Exercise goal
In your reply, write out the records exactly, each line intact.

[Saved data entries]
+ + +
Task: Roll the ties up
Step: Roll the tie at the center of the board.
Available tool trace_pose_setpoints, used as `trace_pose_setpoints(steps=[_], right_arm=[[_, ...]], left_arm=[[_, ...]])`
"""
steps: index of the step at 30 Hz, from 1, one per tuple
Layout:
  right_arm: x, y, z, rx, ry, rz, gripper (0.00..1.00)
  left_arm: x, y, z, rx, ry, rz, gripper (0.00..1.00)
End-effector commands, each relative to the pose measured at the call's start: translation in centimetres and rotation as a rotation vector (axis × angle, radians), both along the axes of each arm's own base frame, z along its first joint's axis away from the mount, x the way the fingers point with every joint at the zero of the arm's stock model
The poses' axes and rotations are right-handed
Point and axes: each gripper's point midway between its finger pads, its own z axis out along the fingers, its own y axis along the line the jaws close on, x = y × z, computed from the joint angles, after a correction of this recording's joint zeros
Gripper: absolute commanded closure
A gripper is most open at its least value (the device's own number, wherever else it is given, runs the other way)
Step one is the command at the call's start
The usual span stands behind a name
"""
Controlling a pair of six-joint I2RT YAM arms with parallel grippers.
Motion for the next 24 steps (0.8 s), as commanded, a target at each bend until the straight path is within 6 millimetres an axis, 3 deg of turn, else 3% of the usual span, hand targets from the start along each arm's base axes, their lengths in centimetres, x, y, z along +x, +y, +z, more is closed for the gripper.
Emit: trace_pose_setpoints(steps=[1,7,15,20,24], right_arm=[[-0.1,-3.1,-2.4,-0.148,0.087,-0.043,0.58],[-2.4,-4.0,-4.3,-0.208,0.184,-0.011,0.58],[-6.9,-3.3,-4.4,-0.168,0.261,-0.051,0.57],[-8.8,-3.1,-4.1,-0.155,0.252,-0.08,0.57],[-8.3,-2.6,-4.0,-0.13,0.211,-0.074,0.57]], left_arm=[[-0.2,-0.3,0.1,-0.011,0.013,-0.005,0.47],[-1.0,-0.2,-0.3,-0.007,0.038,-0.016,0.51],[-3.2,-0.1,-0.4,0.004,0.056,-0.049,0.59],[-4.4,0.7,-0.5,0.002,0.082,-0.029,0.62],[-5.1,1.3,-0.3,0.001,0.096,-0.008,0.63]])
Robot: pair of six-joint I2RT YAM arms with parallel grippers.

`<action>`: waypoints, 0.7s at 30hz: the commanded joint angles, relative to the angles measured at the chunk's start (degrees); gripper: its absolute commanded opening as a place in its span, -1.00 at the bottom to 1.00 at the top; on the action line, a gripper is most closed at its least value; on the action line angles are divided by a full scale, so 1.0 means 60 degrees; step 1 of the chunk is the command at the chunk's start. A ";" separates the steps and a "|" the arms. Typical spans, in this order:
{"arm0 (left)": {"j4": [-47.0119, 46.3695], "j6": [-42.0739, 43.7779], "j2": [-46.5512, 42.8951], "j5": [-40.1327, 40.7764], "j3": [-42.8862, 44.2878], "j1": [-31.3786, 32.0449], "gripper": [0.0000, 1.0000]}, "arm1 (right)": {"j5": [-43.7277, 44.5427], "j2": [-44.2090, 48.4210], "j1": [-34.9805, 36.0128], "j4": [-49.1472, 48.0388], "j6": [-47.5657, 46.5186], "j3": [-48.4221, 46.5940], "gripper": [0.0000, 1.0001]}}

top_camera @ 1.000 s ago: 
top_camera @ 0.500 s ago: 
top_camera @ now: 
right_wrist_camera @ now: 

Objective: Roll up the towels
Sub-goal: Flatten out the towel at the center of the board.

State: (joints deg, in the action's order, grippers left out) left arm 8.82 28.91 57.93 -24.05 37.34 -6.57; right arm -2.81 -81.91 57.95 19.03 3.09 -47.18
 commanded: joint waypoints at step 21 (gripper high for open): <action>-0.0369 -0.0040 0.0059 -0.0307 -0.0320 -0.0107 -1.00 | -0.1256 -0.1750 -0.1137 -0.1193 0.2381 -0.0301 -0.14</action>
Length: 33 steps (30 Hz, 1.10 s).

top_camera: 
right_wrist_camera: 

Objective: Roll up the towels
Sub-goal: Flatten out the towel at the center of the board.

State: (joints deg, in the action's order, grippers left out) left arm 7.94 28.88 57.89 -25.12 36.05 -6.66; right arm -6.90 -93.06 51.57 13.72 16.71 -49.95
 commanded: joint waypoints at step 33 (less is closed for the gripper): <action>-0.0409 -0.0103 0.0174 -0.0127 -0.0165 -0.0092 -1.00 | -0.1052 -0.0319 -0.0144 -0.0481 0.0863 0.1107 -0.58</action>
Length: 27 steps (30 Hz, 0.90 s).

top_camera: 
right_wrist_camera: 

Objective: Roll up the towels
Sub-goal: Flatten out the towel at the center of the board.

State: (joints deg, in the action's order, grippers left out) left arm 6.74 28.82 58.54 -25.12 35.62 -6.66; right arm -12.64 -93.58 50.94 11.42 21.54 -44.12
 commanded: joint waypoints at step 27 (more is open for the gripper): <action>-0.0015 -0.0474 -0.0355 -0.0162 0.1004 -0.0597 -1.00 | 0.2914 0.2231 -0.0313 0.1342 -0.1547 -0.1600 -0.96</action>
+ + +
Task response
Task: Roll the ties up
Step: Roll the tie at the center of the board.
Available tool trace_pose_setpoints, used as `trace_pose_setpoints(steps=[_], right_arm=[[_, ...]], left_arm=[[_, ...]])`
"""
steps: index of the step at 30 Hz, from 1, one per tuple
Layout:
  right_arm: x, y, z, rx, ry, rz, gripper (0.00..1.00)
  left_arm: x, y, z, rx, ry, rz, gripper (0.00..1.00)
End-effector commands, each relative to the pose measured at the call's start: translation in centimetres and rotation as a rotation vector (axis × angle, radians), both along the axes of each arm's own base frame, z along its first joint's axis away from the mount, x the way the fingers point with every joint at the zero of the arm's stock model
The poses' axes and rotations are right-handed
Point and axes: each gripper's point midway between its finger pads, its own z axis out along the fingers, its own y axis along the line the jaws close on, x = y × z, computed from the joint angles, after a correction of this recording's joint zeros
Gripper: absolute commanded closure
A gripper is most open at its least value (the device's own number, wherever else it is given, runs the other way)
Step one is the command at the call's start
The usual span stands behind a name
"""
Controlling a pair of six-joint I2RT YAM arms with parallel grippers.
Motion for the next 24 steps (0.8 s), as commanded, a target at each bend until the straight path is within 6 millimetres an axis, 3 deg of turn, else 3% of the usual span, hand targets from the start along each arm's base axes, their lengths in centimetres, x, y, z along +x, +y, +z, more is closed for the gripper.
Emit: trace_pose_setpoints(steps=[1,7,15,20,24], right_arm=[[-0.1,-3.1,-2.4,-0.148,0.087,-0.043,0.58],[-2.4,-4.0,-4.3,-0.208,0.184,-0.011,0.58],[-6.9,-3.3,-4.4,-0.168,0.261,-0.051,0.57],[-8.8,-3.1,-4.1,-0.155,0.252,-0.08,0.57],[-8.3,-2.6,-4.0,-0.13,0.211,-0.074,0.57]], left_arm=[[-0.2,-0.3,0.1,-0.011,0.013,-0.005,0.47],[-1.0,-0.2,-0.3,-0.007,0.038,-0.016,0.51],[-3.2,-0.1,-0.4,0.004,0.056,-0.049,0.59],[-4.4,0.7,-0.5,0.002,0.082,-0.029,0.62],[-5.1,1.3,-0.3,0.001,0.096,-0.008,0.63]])
Robot: pair of six-joint I2RT YAM arms with parallel grippers.

`<action>`: waypoints, 0.7s at 30hz: the commanded joint angles, relative to the angles measured at the chunk's start (degrees); gripper: its absolute commanded opening as a place in its span, -1.00 at the bottom to 1.00 at the top; on the action line, a gripper is most closed at its least value; on the action line angles are divided by a full scale, so 1.0 means 60 degrees; step 1 of the chunk is the command at the chunk's start. A ";" separates the steps and a "|" the arms. Typical spans, in this order:
{"arm0 (left)": {"j4": [-47.0119, 46.3695], "j6": [-42.0739, 43.7779], "j2": [-46.5512, 42.8951], "j5": [-40.1327, 40.7764], "j3": [-42.8862, 44.2878], "j1": [-31.3786, 32.0449], "gripper": [0.0000, 1.0000]}, "arm1 (right)": {"j5": [-43.7277, 44.5427], "j2": [-44.2090, 48.4210], "j1": [-34.9805, 36.0128], "j4": [-49.1472, 48.0388], "j6": [-47.5657, 46.5186], "j3": [-48.4221, 46.5940], "gripper": [0.0000, 1.0001]}}

top_camera @ 1.000 s ago: 
top_camera @ 0.500 s ago: 
top_camera @ now: 
right_wrist_camera @ now: 

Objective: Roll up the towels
Sub-goal: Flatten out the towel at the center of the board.

State: (joints deg, in the action's order, grippers left out) left arm 8.82 28.91 57.93 -24.05 37.34 -6.57; right arm -2.81 -81.91 57.95 19.03 3.09 -47.18
 commanded: joint waypoints at step 21 (gripper high for open): <action>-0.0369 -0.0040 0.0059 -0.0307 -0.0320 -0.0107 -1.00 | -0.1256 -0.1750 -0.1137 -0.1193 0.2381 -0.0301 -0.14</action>
Length: 33 steps (30 Hz, 1.10 s).

top_camera: 
right_wrist_camera: 

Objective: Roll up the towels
Sub-goal: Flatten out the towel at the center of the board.

State: (joints deg, in the action's order, grippers left out) left arm 7.94 28.88 57.89 -25.12 36.05 -6.66; right arm -6.90 -93.06 51.57 13.72 16.71 -49.95
 commanded: joint waypoints at step 33 (less is closed for the gripper): <action>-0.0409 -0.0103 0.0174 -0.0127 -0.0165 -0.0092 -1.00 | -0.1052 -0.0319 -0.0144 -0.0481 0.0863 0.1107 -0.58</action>
Length: 27 steps (30 Hz, 0.90 s).

top_camera: 
right_wrist_camera: 

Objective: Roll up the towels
Sub-goal: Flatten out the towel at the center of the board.

State: (joints deg, in the action's order, grippers left out) left arm 6.74 28.82 58.54 -25.12 35.62 -6.66; right arm -12.64 -93.58 50.94 11.42 21.54 -44.12
 commanded: joint waypoints at step 27 (more is open for the gripper): <action>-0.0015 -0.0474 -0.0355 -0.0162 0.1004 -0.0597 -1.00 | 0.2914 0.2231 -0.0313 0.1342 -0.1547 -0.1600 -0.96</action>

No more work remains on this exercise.